I had small experience of the evil hopelessness, pain, starvation, and terror that the world spread about; I had barely seen people’s malice and greed. I believed that in civilized countries, torture had ended with the Enlightenme
nt. Of nations’ cruel options I knew nothing. My optimism was endless; it grew sky-high within the narrow bounds of my isolationism. Because I was all untried courage, I could not allow that the loss of courage was a real factor to be reckoned in. I put my faith in willpower, that weak notion by which children seek to replace the loving devotion that comes from intimate and dedicated knowledge. I believed that I could resist aging by willpower.
I believed then, too, that I would never harm anyone. I usually believed I would never meet a problem I could not solve. I would overcome any weakness, any despair, any fear. Hadn’t I overcome my fear of the ghosty oblong that coursed round my room, simply by thinking it through? Everything was simple. You found good work, learned all about it, and did it.
Questions of how to act were also transparent to reason. Right and wrong were easy to discern: I was right, and Amy was wrong. Many of my classmates stole things, but I did not. Sometimes, in a very tight spot, when at last I noticed I had a moral question on my hands, I asked myself: What would Christ have done? I had picked up this method (very much on the sly—we were not supposed really to believe these things) from Presbyterian Sunday school, from summer camp, or from any of the innumerable righteous orange-bound biographies I read. I had not known it to fail in the two times I had applied it.

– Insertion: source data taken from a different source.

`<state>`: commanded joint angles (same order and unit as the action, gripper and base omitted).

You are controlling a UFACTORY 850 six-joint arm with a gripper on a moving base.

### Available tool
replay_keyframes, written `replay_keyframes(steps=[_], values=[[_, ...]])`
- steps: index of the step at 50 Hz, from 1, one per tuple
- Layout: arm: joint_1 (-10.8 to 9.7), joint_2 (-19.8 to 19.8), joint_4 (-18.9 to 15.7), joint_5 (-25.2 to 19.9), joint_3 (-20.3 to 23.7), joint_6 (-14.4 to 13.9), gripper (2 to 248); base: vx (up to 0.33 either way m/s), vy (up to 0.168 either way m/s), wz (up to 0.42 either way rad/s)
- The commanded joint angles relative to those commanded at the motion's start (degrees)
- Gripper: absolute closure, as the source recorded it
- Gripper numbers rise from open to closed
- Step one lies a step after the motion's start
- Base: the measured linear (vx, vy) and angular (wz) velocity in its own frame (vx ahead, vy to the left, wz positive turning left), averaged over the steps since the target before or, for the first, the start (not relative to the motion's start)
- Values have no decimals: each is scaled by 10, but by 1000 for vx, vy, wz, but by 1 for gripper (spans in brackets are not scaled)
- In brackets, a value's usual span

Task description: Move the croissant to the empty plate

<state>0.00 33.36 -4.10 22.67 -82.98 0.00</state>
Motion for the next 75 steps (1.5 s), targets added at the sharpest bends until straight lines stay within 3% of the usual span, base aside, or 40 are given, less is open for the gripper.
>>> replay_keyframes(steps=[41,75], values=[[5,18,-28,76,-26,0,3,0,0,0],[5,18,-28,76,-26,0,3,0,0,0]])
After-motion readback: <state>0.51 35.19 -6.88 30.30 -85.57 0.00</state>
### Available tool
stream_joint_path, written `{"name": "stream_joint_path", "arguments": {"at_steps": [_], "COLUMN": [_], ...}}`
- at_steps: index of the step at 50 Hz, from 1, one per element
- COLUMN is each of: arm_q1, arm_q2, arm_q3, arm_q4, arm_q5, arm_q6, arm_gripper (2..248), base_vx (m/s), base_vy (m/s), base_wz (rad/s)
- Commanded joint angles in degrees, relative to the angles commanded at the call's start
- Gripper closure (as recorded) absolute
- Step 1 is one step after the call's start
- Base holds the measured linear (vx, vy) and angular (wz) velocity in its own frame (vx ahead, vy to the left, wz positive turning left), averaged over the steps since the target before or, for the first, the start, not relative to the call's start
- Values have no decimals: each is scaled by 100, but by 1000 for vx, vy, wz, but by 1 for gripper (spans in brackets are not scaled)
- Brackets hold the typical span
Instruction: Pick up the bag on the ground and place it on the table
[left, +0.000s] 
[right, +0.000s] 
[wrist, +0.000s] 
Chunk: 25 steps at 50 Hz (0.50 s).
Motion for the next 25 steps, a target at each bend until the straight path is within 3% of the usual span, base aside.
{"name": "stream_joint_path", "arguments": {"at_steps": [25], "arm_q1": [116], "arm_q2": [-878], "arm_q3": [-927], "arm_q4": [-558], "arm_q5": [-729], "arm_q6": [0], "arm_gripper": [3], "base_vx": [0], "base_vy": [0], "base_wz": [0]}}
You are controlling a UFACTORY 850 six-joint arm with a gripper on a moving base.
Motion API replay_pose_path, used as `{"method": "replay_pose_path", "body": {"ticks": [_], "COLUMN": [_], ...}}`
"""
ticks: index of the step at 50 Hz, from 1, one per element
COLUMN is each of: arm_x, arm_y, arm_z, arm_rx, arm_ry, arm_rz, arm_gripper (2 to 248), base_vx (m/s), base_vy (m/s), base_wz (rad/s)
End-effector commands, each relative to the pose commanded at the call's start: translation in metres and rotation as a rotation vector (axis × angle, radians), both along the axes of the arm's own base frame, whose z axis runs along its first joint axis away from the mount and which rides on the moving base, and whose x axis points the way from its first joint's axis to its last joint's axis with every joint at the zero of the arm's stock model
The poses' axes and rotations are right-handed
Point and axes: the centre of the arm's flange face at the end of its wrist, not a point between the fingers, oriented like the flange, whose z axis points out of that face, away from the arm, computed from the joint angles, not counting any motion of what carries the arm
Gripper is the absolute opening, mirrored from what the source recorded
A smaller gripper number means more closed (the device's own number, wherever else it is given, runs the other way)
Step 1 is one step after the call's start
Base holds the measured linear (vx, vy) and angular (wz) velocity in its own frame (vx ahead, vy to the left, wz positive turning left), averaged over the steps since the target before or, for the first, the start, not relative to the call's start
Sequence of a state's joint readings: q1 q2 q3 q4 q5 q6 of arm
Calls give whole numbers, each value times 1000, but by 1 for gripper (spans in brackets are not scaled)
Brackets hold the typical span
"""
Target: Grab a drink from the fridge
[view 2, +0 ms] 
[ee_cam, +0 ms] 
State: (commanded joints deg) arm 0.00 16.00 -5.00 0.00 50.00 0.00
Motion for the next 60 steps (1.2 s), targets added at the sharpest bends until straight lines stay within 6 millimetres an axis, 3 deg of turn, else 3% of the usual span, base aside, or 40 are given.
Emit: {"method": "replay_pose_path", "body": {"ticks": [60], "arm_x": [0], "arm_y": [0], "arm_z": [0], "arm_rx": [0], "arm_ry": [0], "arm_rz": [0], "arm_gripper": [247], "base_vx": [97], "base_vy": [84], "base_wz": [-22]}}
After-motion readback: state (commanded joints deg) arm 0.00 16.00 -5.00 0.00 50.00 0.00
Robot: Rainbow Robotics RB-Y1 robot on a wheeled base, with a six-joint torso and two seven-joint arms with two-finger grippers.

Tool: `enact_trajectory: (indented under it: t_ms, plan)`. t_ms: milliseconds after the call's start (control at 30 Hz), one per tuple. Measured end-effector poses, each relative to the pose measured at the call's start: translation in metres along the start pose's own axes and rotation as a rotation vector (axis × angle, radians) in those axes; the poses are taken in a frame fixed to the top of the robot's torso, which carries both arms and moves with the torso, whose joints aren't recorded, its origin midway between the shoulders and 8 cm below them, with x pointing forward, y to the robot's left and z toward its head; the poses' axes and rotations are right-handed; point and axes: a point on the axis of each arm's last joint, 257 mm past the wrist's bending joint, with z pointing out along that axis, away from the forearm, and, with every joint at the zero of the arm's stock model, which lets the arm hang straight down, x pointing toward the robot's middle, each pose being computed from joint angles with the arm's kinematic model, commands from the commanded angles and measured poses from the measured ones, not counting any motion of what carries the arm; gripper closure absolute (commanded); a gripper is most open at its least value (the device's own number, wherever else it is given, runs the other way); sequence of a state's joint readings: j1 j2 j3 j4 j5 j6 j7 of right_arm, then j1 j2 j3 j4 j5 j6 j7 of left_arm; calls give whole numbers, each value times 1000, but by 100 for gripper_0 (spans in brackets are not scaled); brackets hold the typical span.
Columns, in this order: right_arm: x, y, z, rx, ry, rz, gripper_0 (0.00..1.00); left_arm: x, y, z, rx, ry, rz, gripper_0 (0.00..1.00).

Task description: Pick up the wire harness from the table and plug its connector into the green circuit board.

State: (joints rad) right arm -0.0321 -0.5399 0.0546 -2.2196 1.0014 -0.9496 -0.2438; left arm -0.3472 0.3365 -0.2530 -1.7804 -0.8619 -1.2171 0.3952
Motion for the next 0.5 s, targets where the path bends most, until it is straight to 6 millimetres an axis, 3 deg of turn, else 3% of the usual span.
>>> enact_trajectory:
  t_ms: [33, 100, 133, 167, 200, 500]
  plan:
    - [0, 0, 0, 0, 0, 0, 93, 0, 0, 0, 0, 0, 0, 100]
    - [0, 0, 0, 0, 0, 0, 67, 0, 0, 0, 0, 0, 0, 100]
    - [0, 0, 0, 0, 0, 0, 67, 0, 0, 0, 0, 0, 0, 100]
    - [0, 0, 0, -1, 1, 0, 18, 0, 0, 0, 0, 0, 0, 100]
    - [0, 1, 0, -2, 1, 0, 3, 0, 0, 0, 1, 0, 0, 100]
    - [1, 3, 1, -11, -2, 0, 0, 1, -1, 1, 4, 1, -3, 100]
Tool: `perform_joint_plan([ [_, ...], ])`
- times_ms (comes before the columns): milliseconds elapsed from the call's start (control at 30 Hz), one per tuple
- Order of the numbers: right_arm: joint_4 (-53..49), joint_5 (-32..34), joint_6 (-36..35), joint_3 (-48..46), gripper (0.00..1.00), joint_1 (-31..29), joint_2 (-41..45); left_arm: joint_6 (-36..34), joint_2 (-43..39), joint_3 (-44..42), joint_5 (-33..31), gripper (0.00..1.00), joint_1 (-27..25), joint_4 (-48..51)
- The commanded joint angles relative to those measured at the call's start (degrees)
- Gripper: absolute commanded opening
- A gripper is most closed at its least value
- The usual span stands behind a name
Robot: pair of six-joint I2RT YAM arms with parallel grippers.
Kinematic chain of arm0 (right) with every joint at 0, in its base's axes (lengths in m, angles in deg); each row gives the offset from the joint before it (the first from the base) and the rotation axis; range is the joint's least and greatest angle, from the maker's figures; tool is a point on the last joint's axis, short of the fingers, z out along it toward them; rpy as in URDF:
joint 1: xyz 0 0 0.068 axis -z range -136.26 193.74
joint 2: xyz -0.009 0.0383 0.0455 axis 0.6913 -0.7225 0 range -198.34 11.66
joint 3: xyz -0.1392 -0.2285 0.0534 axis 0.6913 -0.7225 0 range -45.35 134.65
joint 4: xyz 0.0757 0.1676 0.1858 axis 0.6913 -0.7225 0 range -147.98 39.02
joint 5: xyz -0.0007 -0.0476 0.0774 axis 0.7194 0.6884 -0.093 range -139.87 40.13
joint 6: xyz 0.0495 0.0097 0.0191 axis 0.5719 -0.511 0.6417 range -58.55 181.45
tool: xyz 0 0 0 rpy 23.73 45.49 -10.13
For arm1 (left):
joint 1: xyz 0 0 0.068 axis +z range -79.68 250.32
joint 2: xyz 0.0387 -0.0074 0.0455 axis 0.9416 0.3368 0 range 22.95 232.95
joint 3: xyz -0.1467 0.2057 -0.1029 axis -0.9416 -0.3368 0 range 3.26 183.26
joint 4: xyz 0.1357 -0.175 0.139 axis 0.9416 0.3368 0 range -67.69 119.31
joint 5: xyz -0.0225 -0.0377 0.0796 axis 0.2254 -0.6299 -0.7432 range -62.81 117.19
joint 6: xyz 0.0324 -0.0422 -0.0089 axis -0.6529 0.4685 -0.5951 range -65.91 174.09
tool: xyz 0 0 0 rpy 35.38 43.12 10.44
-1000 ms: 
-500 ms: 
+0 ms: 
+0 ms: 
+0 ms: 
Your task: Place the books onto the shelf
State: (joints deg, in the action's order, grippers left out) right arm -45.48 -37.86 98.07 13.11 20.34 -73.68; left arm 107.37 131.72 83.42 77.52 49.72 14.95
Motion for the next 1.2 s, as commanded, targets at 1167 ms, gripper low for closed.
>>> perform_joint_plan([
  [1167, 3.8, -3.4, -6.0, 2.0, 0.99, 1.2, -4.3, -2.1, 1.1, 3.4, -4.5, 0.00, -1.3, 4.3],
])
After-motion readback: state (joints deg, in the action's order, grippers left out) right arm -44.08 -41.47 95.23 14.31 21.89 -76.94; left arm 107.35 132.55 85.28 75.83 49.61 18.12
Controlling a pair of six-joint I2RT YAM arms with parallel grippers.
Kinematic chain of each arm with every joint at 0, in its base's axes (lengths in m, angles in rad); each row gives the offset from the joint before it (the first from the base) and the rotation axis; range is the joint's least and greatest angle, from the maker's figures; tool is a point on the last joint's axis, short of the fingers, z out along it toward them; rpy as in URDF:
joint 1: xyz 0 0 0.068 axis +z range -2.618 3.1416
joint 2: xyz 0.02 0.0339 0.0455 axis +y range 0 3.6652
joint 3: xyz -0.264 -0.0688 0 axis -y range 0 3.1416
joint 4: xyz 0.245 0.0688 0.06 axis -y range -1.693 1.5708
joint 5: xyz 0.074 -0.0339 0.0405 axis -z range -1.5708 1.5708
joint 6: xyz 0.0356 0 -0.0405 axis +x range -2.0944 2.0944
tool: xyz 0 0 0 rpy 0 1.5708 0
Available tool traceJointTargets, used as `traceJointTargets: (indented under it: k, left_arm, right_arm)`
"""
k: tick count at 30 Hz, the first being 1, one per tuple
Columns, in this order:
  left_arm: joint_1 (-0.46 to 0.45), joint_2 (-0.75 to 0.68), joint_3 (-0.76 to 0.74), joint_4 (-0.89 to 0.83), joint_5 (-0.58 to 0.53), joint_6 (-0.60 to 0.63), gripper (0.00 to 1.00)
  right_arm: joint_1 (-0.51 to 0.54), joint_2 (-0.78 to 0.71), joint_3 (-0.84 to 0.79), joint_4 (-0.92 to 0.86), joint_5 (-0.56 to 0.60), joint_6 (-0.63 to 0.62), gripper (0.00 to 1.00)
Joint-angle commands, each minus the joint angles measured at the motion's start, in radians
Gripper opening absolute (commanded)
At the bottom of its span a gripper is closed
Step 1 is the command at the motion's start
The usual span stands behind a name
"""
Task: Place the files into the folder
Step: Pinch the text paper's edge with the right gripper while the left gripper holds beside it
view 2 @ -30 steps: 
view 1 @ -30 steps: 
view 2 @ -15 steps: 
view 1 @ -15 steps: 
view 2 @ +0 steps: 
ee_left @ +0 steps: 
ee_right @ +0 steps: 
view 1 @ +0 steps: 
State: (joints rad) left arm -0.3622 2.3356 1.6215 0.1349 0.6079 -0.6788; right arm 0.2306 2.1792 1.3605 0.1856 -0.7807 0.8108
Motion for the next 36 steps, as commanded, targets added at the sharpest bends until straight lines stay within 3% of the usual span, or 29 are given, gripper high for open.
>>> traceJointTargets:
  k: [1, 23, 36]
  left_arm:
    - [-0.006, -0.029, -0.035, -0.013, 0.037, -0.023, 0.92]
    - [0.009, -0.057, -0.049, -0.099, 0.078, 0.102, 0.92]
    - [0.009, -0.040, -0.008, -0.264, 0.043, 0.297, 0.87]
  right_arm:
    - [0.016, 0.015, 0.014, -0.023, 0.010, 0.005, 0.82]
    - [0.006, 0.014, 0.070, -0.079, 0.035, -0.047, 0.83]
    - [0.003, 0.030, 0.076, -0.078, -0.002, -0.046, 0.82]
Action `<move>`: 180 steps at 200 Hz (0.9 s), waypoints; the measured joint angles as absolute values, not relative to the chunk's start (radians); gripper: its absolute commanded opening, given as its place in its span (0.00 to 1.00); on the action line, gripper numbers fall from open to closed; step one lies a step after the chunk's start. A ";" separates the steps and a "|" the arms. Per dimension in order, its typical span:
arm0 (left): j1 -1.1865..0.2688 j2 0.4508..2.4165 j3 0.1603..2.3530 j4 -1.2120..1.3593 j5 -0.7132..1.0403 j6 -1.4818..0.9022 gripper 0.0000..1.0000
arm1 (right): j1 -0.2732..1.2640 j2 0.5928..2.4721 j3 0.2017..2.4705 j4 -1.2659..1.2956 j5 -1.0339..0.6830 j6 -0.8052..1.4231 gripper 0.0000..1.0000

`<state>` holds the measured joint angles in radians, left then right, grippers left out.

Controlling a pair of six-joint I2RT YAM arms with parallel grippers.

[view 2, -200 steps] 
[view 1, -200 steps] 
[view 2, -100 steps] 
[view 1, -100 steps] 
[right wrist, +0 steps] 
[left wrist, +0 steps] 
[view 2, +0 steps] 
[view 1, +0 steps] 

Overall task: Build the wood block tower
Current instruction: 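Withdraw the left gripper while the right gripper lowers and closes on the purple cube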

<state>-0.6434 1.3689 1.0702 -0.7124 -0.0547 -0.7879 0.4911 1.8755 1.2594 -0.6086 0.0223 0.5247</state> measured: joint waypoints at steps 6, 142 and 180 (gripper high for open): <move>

As for loss, as for parting, as for bidding farewell, so long, thanks, to love or a land or a time—what did I know of parting, of grieving, mourning, loss? Well, I knew one thing; I had known it all along. I knew it was the kicker. I knew life pulled you in two; you never healed. Mother’s emotions ran high, and she suffered sometimes from a web of terrors, because, she said, her father died when she was seven; she still missed him.